While we are using two_stages lr choice, The last/head layer has the largest learning rate optimization.learning_rate * optimization.lr_mult. And other layers has normal learning rate optimization.learning_rate. To use one uniform learning rate, simply set the learning rate multiple to 1.

# default used by AutoMM
predictor.fit(hyperparameters={"optimization.lr_mult": 1})
# turn on two-stage lr for 10 times learning rate in head layer
predictor.fit(hyperparameters={"optimization.lr_mult": 10})

optimization.lr_choice#

We may want different layers to have different lr, here we have strategy two_stages lr choice (see optimization.lr_mult section for more details), or layerwise_decay lr choice (see optimization.lr_decay section for more details). To use one uniform learning rate, simply set this to "".

# default used by AutoMM
predictor.fit(hyperparameters={"optimization.lr_choice": "layerwise_decay"})
# turn on two-stage lr choice
predictor.fit(hyperparameters={"optimization.lr_choice": "two_stages"})

optimization.lr_schedule#

Learning rate schedule.

  • "cosine_decay": the decay of learning rate follows the cosine curve.

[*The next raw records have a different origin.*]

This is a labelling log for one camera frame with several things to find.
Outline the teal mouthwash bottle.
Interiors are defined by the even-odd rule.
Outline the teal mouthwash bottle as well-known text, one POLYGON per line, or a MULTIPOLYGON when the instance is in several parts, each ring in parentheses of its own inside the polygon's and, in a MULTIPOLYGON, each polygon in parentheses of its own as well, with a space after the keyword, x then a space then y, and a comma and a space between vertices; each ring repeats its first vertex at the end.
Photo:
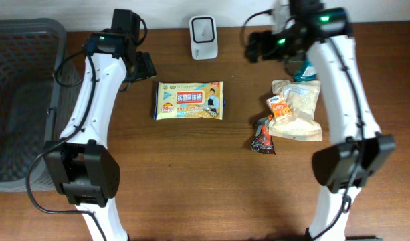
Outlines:
POLYGON ((316 79, 316 69, 309 59, 305 59, 302 67, 294 74, 295 82, 307 82, 316 79))

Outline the orange tissue pack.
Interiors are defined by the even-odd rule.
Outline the orange tissue pack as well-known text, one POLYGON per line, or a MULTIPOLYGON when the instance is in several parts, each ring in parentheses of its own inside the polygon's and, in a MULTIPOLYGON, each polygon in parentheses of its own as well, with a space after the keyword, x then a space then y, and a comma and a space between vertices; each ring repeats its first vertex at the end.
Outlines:
POLYGON ((292 111, 281 94, 267 99, 266 104, 271 110, 275 121, 284 120, 292 115, 292 111))

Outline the beige grain bag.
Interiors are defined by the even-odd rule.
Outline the beige grain bag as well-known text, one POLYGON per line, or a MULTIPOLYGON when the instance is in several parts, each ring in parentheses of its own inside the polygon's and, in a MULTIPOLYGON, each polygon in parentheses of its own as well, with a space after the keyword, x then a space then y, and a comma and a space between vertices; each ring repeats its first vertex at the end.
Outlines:
POLYGON ((272 93, 281 94, 288 104, 292 115, 284 120, 269 123, 271 136, 294 139, 297 141, 321 141, 322 129, 314 120, 317 100, 320 94, 320 82, 291 82, 274 80, 272 93))

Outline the yellow wet wipes pack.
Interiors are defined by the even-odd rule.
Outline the yellow wet wipes pack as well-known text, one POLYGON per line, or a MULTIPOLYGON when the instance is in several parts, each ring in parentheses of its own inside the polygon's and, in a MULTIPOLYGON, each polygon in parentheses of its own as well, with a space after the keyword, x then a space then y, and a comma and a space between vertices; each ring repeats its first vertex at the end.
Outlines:
POLYGON ((154 119, 223 119, 223 82, 163 83, 155 91, 154 119))

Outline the black red snack packet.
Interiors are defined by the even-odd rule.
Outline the black red snack packet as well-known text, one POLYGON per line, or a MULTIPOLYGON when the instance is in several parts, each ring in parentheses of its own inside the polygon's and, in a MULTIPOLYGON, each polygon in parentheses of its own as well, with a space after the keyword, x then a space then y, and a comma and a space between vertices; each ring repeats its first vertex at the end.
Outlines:
POLYGON ((269 123, 273 119, 272 115, 259 119, 254 127, 255 137, 251 142, 251 149, 261 154, 275 154, 272 136, 269 132, 269 123))

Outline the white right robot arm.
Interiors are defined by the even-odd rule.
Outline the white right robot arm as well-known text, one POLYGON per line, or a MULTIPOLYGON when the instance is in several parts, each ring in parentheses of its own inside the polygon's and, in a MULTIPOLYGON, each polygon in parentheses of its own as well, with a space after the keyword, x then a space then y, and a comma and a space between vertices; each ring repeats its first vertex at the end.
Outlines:
POLYGON ((271 34, 261 44, 265 60, 305 54, 321 83, 331 145, 312 156, 320 192, 305 240, 346 240, 351 207, 396 149, 377 124, 361 82, 356 42, 346 10, 321 1, 276 1, 271 34))

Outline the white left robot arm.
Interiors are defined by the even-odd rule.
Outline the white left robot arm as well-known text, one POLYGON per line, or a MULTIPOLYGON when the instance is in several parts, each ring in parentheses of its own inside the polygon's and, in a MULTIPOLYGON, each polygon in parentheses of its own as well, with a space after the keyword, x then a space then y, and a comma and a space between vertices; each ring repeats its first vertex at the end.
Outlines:
POLYGON ((108 128, 123 84, 155 77, 148 52, 137 48, 146 23, 115 9, 110 28, 93 33, 82 52, 85 72, 72 115, 58 141, 45 143, 43 160, 56 191, 83 215, 93 240, 129 240, 115 196, 120 167, 108 151, 108 128))

  • "polynomial_decay": the learning rate is decayed based on polynomial functions.

  • "linear_decay": linearly decays the learing rate.

# default used by AutoMM
predictor.fit(hyperparameters={"optimization.lr_schedule": "cosine_decay"})
# use polynomial decay
predictor.fit(hyperparameters={"optimization.lr_schedule": "polynomial_decay"})

optimization.max_epochs#

Stop training once this number of epochs is reached.

# default used by AutoMM
predictor.fit(hyperparameters={"optimization.max_epochs": 10})
# train 20 epochs
predictor.fit(hyperparameters={"optimization.max_epochs": 20})

optimization.max_steps#

Stop training after this number of steps. Training will stop if optimization.max_steps or optimization.max_epochs have reached (earliest). By default, we disable optimization.max_steps by setting it to -1.

# default used by AutoMM
predictor.fit(hyperparameters={"optimization.max_steps": -1})
# train 100 steps
predictor.fit(hyperparameters={"optimization.max_steps": 100})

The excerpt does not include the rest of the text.